8 Ein Nobelpreisträger tritt mir in den Po
München, November 2017.
Ich weiß nicht, weshalb ich es nicht einfach zur Seite räumte, aber stets wieder glotzte mir das Cover des am Vorabend ausgelesenen Buches entgegen, Was vom Tage übrig blieb, die fiktive Rückschau eines getreuen, Pflicht besessenen Butlers auf das eigene Leben, das nach strikten persönlichen Prinzipien geführt worden war und sich gegen Ende – in der Abenddämmerung sozusagen – als falsch gestaltet, vielleicht – nur vielleicht! – gar als vergeudet erweist. Es hatte mich auf eine gewisse Art sehr aufgewühlt, denn auch ich neige zur Loyalität gegenüber Ordnung, Tradition, Moral und frage mich häufig, ob ich dadurch nicht irgendwie am eigentlich Sinn und Zweck vorbeilebe, ohne daß ich Sinn und Zweck näher benennen könnte. Ich fühle mich manchmal so unglaublich brav und wollte mir nur deshalb ein Tattoo stechen lassen, fürchtete aber eine Auswirkung der Farbpigmente auf den Körper, hatte zum Beispiel gehört, daß die Fremdstoffe angeblich die Blut-Hirn-Schranke überwinden können. Also beschloß ich, stattdessen einen Bauchnabel-Piercing zu tragen, bis mir die Heilpraktikerin vehement davon abriet, weil durch den Nabel einer der bedeutendsten Meridiane fließe und gemäß TCM das Gleichgewicht empfindlich gestört würde durch diese Art des Körperschmuckes. Ich blieb brav. Oder eher: vernünftig.

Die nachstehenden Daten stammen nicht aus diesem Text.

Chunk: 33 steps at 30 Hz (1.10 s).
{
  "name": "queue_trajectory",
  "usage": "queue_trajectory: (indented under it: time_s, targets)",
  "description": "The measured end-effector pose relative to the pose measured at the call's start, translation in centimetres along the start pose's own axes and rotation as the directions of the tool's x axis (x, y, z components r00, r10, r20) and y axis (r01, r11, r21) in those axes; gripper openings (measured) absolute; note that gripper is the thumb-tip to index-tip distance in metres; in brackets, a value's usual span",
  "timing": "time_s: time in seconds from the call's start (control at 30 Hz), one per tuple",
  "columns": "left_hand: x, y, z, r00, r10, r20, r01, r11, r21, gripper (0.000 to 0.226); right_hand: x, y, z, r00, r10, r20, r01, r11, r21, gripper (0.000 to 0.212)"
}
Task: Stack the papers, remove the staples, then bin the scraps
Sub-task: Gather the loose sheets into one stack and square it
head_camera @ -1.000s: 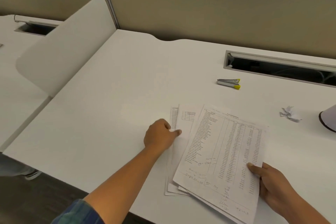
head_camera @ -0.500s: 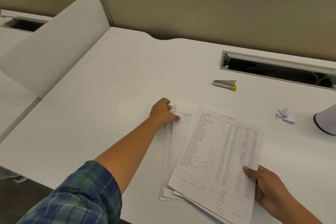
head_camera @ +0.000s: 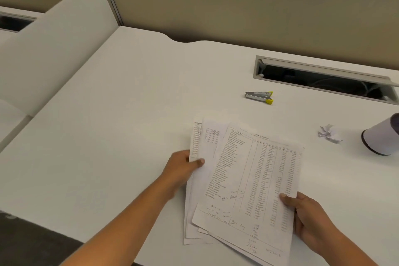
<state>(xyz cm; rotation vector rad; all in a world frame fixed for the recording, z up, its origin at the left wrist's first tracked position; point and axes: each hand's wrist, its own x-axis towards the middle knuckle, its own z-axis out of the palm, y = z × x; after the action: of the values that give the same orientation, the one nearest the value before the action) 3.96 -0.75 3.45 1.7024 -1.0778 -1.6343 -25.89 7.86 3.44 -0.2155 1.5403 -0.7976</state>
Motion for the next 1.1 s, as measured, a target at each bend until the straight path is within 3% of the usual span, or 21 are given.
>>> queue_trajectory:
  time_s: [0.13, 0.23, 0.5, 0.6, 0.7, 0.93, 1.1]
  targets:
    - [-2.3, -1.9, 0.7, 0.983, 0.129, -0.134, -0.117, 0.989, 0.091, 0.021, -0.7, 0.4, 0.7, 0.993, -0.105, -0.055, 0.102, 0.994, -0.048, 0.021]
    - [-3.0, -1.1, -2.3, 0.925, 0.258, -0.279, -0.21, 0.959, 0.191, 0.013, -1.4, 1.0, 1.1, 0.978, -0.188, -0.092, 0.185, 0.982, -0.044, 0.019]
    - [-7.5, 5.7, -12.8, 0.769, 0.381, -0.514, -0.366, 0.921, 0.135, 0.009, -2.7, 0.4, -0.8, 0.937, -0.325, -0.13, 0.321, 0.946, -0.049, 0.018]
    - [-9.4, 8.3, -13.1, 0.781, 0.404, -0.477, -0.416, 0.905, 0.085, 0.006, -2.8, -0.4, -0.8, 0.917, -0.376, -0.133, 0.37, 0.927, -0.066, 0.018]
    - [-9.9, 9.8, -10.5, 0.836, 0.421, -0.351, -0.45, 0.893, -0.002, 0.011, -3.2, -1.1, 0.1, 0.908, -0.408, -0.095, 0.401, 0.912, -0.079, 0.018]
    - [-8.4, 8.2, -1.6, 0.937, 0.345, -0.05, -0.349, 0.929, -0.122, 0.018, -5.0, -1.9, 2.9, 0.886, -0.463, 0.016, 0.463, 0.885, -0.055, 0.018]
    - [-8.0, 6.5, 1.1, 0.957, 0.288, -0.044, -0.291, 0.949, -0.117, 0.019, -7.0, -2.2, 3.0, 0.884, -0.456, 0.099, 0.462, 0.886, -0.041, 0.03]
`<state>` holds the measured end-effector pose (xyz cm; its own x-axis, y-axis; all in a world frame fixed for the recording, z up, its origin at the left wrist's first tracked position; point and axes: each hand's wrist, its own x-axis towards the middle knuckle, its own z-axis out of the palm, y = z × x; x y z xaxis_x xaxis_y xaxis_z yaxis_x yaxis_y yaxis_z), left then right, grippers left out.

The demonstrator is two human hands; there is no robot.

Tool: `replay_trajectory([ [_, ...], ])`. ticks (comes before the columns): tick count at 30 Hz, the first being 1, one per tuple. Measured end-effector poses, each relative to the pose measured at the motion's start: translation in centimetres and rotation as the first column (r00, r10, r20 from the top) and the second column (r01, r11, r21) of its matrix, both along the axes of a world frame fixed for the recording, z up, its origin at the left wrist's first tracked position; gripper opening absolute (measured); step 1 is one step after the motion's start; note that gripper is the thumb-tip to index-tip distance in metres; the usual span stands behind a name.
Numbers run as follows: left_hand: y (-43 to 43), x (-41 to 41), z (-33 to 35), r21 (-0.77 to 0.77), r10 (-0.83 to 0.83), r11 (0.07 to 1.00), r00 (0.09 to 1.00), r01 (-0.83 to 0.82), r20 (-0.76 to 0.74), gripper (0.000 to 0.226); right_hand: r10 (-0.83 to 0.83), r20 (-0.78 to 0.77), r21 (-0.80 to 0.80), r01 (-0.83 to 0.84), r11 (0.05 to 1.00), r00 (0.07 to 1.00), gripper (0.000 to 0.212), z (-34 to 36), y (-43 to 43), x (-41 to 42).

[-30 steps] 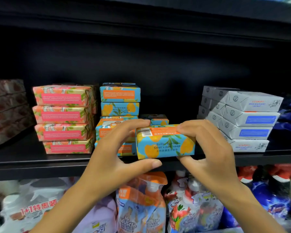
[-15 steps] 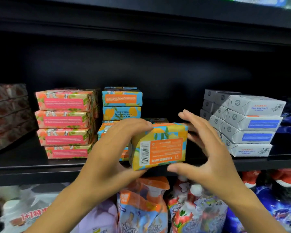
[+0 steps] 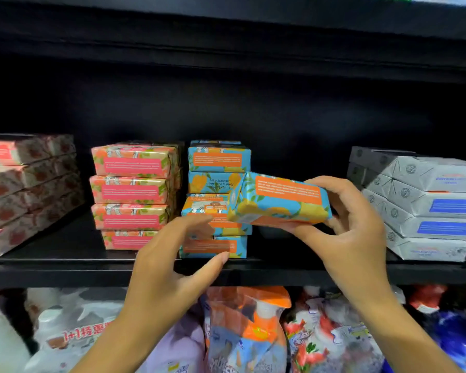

Es ist nicht so, daß ich meinen Jahresurlaub zusammengekratzt hätte und alle meine Ersparnisse für diese Reise nach Bali. Seit Ende meines Studiums 2009 hatte ich unzählige, mehr oder weniger größere Touren unternommen, die vier Kontinente – Europa, Afrika, Lateinamerika, Asien – umfaßten und völlig unterschiedlicher Natur waren. Trekking, Schnorcheln, Kultur, Erhebung von Daten im Rahmen einer biologischen Forschung, ein Wal-Camp samt Lesungen, ein Foto-Kurs; auf eigene Faust, in kleinen Gruppen, mit lose befreundeten Reisegefährten; frierend in eisigen Zelten, luxuriös in Orientzauber-Hotels, unter schwersten hygienischen Bedingungen und mit allem erdenklichen Komfort. – Bali. Der Plan war gewesen, an einem Korallen-Workshop teilzunehmen, geleitet von einem deutschen Meeresbiologen, und im zugedessen den Tauchschein zu erlangen. Ich wollte an die Azoren anknüpfen, an Galapágos und an Grönland, wollte die Seele wachsen lassen und Freiheit finden.